§ **What to work on**: Scan the entries below for the word "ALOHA". Copy each line that has it.

------------------------------------------------------------------------

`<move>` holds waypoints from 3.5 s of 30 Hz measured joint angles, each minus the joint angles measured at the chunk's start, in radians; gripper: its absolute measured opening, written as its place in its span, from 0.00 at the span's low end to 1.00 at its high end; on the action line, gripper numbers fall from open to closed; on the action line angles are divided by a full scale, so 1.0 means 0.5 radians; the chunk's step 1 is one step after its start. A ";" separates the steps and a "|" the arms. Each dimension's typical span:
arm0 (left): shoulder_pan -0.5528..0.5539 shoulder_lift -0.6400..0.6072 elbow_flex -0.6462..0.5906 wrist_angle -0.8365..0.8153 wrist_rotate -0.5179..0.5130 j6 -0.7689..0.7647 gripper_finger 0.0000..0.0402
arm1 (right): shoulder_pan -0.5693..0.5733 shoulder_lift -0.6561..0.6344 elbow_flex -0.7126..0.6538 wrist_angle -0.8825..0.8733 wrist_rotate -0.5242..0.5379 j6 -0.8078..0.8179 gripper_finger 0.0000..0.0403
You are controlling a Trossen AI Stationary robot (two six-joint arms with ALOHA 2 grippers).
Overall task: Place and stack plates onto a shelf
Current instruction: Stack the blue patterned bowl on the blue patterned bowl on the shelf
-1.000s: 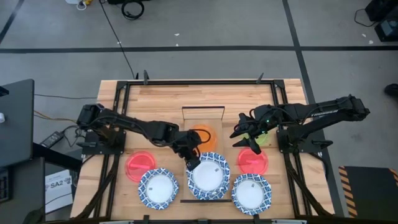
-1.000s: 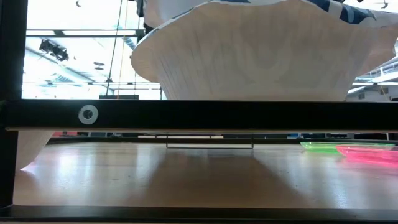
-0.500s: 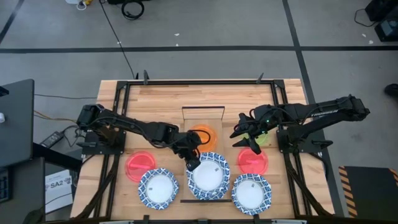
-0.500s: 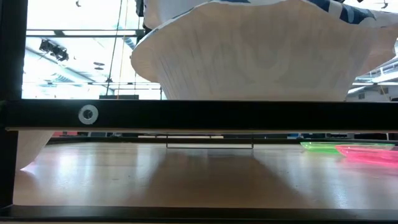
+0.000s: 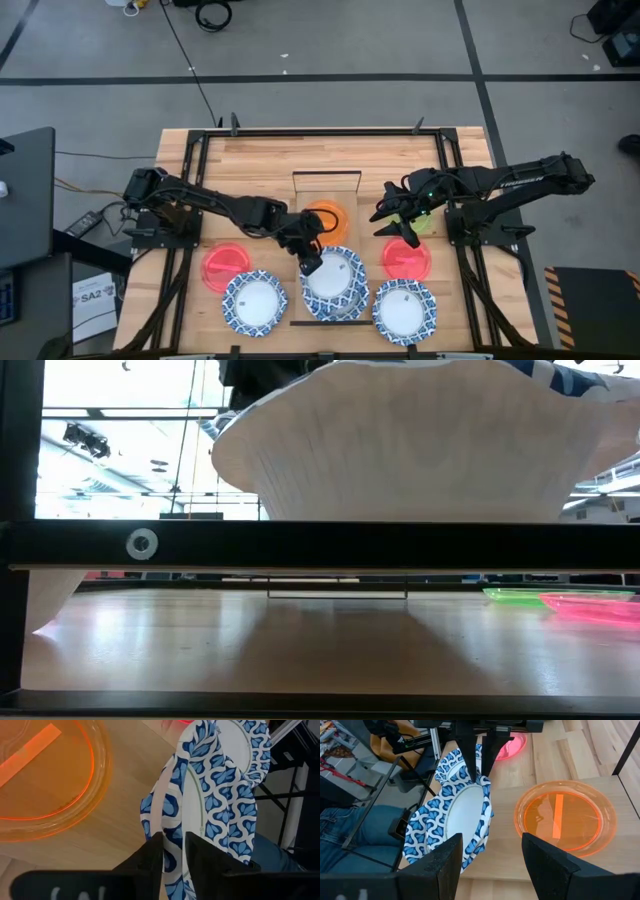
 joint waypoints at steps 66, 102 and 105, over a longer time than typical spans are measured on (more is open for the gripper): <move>-0.023 0.034 0.000 0.131 0.268 -0.059 0.03 | 0.001 0.001 0.000 0.000 0.000 0.005 0.52; 0.030 0.035 0.000 -0.044 0.295 0.206 0.45 | 0.000 0.001 0.000 0.000 0.000 0.005 0.52; 0.064 0.028 0.000 -0.091 0.295 0.222 0.46 | 0.001 0.001 0.000 0.000 0.000 0.005 0.52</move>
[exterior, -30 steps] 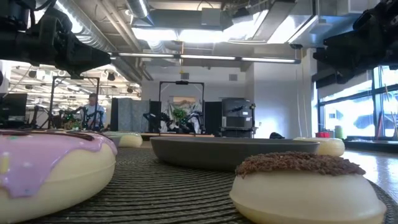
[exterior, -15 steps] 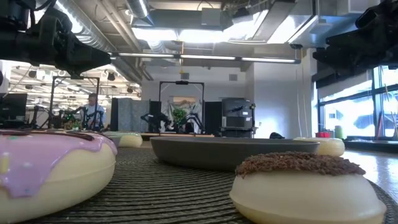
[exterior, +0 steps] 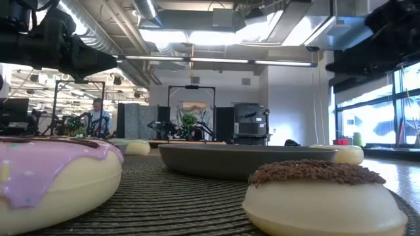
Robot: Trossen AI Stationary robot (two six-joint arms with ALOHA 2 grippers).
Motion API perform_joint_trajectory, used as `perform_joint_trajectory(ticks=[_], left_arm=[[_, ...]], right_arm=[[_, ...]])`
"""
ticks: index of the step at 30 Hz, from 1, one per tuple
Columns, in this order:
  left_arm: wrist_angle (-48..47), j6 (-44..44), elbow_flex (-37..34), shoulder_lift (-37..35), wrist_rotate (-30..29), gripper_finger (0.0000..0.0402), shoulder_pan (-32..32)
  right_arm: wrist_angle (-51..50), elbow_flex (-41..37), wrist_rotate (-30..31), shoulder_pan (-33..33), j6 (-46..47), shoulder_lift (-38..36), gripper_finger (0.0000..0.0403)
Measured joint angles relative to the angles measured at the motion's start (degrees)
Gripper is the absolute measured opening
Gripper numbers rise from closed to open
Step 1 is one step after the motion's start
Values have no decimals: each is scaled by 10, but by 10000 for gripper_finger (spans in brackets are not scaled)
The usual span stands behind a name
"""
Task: Pick & Place donuts
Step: Put the big white donut on the black plate
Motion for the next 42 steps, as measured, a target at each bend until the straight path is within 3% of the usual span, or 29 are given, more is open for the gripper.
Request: perform_joint_trajectory(ticks=[9, 19, 25, 34, 42], left_arm=[[2, -8, 0, 0, -16, 116, 0], [2, -5, 0, 0, -16, 115, 0], [2, -4, 0, 0, -15, 115, 0], [2, -4, 0, 0, -15, 116, 0], [2, -4, 0, 0, -15, 112, 0]], right_arm=[[-64, 66, -10, -51, 221, 262, 242], [-94, 149, -64, -89, 214, 454, 198], [-166, 183, -67, -90, 216, 516, 188], [-172, 183, -88, -90, 220, 555, 182], [-173, 183, -90, -90, 198, 554, 93]])
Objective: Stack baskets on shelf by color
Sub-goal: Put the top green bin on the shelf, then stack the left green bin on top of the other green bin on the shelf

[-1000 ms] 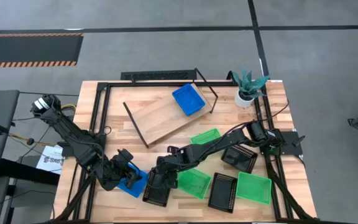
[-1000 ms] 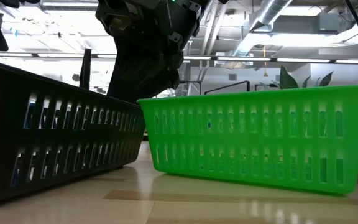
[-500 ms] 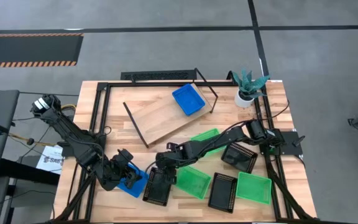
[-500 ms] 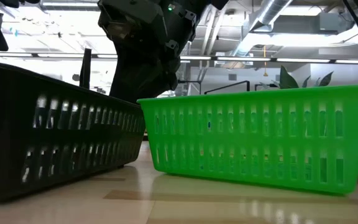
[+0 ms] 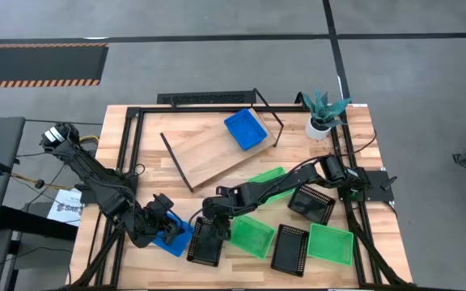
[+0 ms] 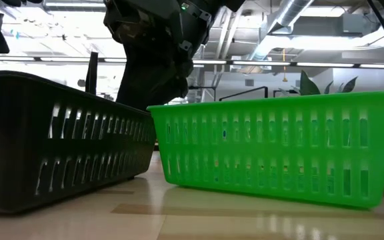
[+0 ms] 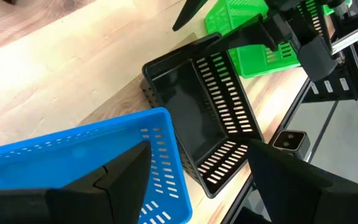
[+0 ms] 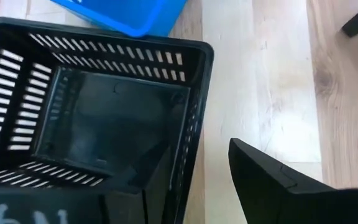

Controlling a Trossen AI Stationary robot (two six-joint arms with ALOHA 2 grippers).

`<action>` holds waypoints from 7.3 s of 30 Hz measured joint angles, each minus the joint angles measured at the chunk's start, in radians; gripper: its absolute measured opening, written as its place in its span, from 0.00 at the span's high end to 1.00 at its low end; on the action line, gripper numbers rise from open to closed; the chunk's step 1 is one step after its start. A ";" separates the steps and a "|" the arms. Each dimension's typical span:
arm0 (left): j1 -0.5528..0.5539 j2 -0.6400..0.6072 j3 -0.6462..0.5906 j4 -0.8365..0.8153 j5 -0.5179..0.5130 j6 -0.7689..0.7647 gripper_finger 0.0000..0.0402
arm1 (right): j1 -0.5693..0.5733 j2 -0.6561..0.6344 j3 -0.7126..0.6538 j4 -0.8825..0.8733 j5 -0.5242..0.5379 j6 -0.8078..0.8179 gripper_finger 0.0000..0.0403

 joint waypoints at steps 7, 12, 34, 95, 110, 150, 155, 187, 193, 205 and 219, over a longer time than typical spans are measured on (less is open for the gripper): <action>0.000 0.000 0.000 -0.001 0.024 0.014 0.37 | -0.015 -0.036 -0.003 -0.084 -0.008 -0.025 0.55; 0.000 0.000 0.000 -0.001 0.024 0.013 0.37 | -0.030 -0.130 0.000 -0.201 -0.023 -0.165 0.54; 0.003 0.000 0.000 -0.008 -0.054 0.013 0.37 | -0.126 -0.166 -0.087 -0.635 0.110 0.275 0.54; 0.110 0.000 0.000 -0.070 -0.053 0.006 0.37 | -0.310 -0.172 0.190 -0.478 0.079 -0.867 0.96; 0.121 0.000 0.000 -0.090 -0.047 -0.013 0.37 | -0.356 -0.038 0.188 -0.490 0.091 -0.944 0.93; 0.121 0.000 0.000 -0.097 -0.038 0.052 0.37 | -0.266 -0.364 0.190 -0.847 0.110 0.089 0.54; 0.121 0.000 0.000 -0.094 -0.043 0.052 0.37 | -0.097 -0.422 0.185 -1.008 0.147 0.393 0.55; 0.116 0.000 0.000 -0.033 -0.021 0.149 0.37 | 0.366 -0.154 -0.116 -0.459 0.093 -0.120 0.56; 0.116 0.000 0.000 -0.034 -0.021 0.149 0.37 | 0.364 -0.164 -0.114 -0.461 0.080 -0.163 0.58; 0.116 0.000 0.000 -0.038 -0.026 0.153 0.37 | 0.402 -0.232 -0.114 -0.445 0.057 -0.215 0.58; 0.116 0.000 0.000 -0.037 -0.025 0.158 0.37 | 0.384 -0.150 -0.114 -0.403 0.017 -0.280 0.59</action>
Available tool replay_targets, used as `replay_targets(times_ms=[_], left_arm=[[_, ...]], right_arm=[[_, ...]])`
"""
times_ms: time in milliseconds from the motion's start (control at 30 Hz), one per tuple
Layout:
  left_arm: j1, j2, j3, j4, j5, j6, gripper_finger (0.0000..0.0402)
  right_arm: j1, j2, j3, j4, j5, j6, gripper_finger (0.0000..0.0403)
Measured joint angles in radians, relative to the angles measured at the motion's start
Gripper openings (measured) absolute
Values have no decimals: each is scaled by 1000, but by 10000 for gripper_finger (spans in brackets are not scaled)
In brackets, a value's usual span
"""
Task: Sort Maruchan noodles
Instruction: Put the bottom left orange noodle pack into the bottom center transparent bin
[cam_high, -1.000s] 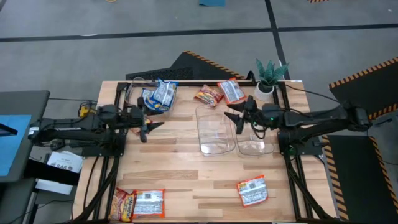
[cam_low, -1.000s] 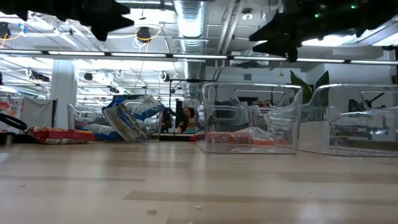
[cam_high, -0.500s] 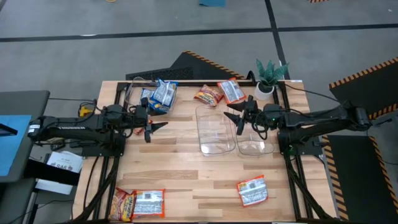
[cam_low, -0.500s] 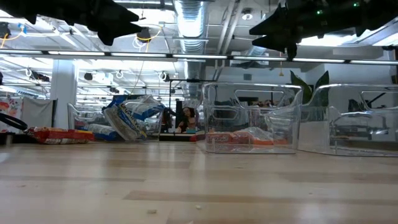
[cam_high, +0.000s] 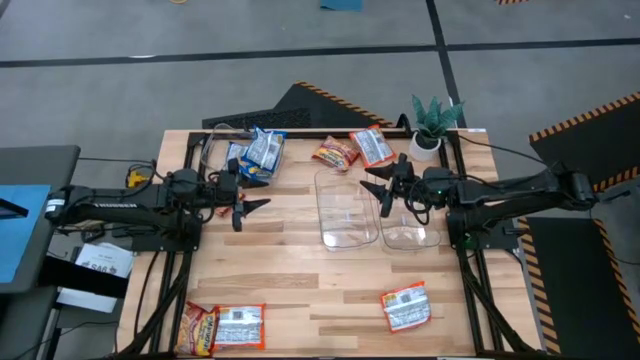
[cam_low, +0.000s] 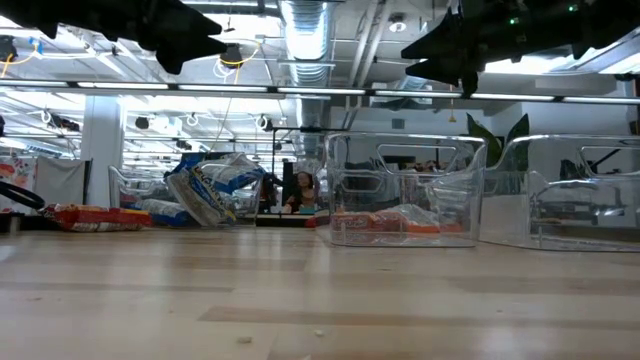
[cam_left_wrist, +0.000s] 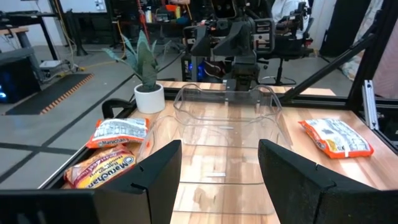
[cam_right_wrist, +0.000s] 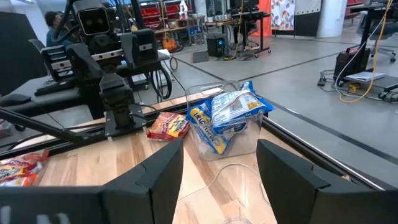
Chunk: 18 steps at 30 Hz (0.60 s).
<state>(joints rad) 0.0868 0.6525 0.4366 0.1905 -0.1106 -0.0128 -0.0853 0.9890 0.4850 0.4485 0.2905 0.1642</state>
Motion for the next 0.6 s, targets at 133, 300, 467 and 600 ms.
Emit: replay_targets(times_ms=[133, 300, 467, 600], left_arm=[[-5, -1, 0, 0, -1, 3, 204], [-6, -1, 0, 0, 0, 2, 204], [-6, 3, 0, -25, 57, -21, 204], [-8, 4, 0, -61, 181, -136, 204]], right_arm=[[0, 0, 0, 1, 0, 0, 226], [0, 0, 0, 1, 0, 1, 226], [0, 0, 0, 1, 0, 1, 226], [0, 0, 0, 1, 0, 3, 226]])
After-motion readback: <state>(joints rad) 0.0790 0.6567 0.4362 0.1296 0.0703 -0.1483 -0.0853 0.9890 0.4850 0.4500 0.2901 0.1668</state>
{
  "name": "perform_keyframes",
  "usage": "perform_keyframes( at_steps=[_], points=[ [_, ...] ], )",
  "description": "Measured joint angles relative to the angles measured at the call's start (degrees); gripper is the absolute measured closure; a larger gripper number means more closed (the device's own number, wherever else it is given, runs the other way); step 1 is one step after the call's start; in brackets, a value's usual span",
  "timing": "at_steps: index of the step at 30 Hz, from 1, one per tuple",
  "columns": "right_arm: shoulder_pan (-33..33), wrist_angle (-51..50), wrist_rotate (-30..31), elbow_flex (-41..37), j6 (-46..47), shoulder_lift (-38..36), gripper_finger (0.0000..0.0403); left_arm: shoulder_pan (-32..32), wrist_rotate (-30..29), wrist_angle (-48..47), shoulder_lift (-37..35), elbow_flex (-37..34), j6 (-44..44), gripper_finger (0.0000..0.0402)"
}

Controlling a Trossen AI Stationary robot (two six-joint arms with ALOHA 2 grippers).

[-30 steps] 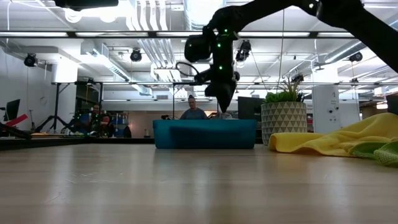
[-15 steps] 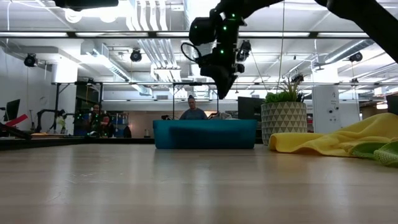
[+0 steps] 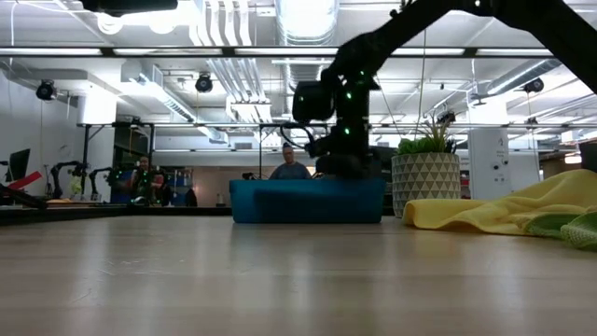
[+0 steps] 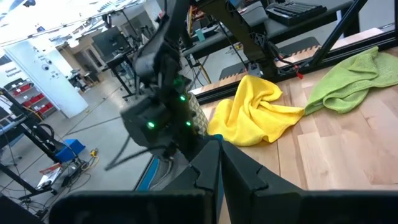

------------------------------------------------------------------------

§ **Answer to this task**:
You are controlling a Trossen AI Stationary robot (two six-joint arms with ALOHA 2 grippers).
Robot: Trossen AI Stationary robot (two six-joint arms with ALOHA 2 grippers).
Controlling a Trossen AI Stationary robot (two six-joint arms with ALOHA 2 grippers).
Controlling a Trossen AI Stationary robot (two six-joint arms with ALOHA 2 grippers).

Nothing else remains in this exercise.